We expect another dividend of 2 sen per share to be declared in 2HFY19. As such, total dividend for FY19 could end up at 5 sen per share, which translates into a dividend yield of 3.9% based on current share price of RM1.31.

Earnings Outlook

  • We slash our earnings forecasts for FY19 and FY20 by 30% and 21% respectively after taking account lower

FFB production guidance coupled with soft CPO ASP outlook.
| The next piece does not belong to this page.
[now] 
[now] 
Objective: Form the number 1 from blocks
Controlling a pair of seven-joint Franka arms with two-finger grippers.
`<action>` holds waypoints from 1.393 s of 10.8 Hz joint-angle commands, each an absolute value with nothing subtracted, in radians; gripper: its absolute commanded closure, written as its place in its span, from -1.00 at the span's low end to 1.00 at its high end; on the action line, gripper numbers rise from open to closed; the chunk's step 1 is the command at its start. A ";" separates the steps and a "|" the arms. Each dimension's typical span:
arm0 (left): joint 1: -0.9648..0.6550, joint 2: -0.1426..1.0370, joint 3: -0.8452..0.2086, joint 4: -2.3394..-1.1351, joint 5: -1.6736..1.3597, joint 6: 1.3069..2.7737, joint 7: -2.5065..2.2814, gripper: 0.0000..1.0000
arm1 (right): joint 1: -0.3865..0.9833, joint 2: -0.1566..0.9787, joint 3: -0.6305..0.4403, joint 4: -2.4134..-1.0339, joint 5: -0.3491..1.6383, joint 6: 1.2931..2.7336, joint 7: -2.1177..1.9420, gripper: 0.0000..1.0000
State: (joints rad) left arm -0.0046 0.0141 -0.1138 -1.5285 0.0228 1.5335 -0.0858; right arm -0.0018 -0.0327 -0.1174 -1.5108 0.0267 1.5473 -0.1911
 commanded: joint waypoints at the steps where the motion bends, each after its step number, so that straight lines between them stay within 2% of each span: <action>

  • Our FY20 earnings forecast is based on FFB Production of 318,283 MT and 1.55m MT intake under the Milling Operation with CPO average selling price of RM2400.
  • Major risks are 1.) Volatility in palm oil prices; 2.) Fluctuation in FFB production due to weather factors; 3.) Higher-than expected increase in operating expenses due to shortage of foreign labour in plantation sector.

Valuation/Recommendation

  • We downgrade our KLRB BUY call to HOLD with a lower target price of RM1.25 (previously was RM 1.52) after rolling over our valuation to FY20F with lower earnings. Our target price is now pegged at 14.7x FY20F EPS. The PER assigned for valuation is at +1 standard deviation above its 3-year trailing PE given its prudent management.
  • Overall, we envisage that prevailing soft CPO prices will not improve in short-term given high level of stockpiles despite upward trending of crude oil prices. Nevertheless, we opine that the possible catalyst for the stock would be the setup of new milling plant in Sarawak and expansion of its plantable land.